*Dataset extract*.
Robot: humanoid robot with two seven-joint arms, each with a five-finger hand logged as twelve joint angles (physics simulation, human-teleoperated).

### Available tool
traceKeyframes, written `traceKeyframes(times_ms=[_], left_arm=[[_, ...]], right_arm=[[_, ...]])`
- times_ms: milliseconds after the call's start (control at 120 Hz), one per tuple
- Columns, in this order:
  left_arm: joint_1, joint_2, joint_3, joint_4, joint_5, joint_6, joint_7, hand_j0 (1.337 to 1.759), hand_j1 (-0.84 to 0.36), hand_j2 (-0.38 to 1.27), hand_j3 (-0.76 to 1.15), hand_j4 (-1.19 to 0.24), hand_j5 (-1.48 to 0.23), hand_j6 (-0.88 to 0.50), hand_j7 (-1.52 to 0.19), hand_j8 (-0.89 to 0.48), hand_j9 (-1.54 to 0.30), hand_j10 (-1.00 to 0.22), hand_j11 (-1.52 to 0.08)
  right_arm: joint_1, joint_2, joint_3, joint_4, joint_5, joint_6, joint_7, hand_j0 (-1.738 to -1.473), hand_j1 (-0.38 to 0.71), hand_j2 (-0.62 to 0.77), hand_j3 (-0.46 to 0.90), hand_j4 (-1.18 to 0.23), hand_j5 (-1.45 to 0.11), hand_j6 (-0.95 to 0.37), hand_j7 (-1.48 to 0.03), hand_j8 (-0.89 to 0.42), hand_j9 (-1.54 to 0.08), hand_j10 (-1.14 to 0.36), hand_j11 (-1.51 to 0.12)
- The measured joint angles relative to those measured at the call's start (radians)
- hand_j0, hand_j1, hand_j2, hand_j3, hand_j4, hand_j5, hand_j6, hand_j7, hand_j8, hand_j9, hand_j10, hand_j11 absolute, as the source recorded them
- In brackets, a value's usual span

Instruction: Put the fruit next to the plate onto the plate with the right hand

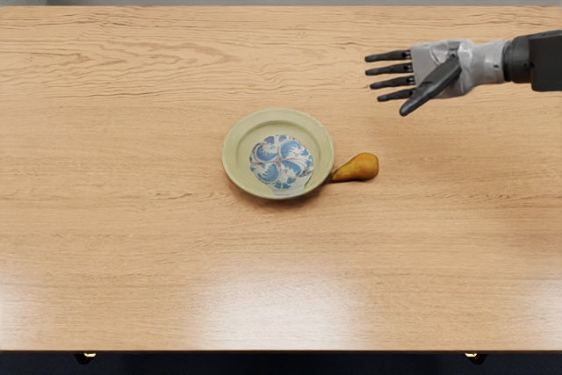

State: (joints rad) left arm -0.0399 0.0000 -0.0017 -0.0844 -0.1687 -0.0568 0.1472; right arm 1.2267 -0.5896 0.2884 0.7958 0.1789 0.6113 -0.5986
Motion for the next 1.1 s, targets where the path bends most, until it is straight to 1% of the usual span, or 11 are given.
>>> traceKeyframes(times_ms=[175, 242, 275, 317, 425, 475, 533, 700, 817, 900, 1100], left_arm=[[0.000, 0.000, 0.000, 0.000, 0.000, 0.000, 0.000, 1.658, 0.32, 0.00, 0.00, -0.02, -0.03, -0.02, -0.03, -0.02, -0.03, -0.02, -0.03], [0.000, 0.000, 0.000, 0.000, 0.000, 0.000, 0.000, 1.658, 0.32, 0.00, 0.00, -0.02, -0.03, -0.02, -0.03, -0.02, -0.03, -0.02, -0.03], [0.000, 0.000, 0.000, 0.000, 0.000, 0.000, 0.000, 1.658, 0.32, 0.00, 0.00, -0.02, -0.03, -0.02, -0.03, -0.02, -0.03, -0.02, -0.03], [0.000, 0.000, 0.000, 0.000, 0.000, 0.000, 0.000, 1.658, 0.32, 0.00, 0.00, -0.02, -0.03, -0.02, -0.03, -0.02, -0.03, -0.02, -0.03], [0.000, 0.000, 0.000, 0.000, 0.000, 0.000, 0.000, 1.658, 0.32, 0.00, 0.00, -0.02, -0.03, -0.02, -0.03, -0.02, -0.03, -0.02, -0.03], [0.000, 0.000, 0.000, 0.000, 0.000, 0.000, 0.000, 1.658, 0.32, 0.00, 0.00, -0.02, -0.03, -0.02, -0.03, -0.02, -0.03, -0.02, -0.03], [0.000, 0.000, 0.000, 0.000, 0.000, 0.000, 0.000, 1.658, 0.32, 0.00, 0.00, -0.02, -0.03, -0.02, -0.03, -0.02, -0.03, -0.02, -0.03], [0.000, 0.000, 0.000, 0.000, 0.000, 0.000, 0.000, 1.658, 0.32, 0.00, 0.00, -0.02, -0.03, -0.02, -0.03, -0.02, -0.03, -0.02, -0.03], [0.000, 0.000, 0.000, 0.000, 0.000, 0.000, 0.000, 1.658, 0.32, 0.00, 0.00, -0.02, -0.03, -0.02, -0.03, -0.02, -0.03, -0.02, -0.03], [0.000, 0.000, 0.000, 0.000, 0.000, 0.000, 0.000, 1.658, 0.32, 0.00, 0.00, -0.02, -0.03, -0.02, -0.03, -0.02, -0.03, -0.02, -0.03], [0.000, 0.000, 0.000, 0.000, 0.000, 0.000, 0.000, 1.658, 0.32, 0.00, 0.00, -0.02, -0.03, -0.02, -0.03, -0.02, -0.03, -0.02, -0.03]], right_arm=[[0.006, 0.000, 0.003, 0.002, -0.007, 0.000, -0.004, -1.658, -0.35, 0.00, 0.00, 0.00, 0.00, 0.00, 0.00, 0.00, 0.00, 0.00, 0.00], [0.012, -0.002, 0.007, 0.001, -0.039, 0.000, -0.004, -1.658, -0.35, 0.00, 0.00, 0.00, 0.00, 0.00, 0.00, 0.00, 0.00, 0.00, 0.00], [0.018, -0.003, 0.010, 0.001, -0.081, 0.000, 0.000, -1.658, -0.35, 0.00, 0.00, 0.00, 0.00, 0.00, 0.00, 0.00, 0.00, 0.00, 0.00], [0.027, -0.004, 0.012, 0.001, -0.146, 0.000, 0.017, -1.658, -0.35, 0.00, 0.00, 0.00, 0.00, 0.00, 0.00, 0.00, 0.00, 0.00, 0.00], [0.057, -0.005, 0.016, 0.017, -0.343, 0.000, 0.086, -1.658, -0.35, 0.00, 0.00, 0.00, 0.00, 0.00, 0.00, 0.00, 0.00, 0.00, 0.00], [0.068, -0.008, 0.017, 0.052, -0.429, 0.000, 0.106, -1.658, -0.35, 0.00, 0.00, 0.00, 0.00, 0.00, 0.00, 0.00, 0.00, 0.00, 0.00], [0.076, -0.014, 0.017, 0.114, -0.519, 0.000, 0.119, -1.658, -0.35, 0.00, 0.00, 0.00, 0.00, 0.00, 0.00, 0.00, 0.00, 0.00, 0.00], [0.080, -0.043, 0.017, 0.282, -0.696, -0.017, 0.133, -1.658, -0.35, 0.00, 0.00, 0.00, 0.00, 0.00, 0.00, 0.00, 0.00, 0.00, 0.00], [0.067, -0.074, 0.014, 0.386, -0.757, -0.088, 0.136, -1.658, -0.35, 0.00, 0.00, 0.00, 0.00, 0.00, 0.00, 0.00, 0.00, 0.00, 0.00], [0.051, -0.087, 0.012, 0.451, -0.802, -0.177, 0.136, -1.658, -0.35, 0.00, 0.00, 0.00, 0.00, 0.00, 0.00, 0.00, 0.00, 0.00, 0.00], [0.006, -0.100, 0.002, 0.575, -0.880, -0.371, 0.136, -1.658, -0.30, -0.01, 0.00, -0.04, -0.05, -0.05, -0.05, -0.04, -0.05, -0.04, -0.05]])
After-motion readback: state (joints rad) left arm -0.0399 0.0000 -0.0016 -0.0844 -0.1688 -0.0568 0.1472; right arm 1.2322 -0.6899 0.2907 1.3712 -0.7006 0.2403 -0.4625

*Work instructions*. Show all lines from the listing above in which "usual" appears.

*Your response*.
- In brackets, a value's usual span
Motion for the next 1.1 s, targets where the path bends most, until it is straight to 1% of the usual span, or 11 are given.

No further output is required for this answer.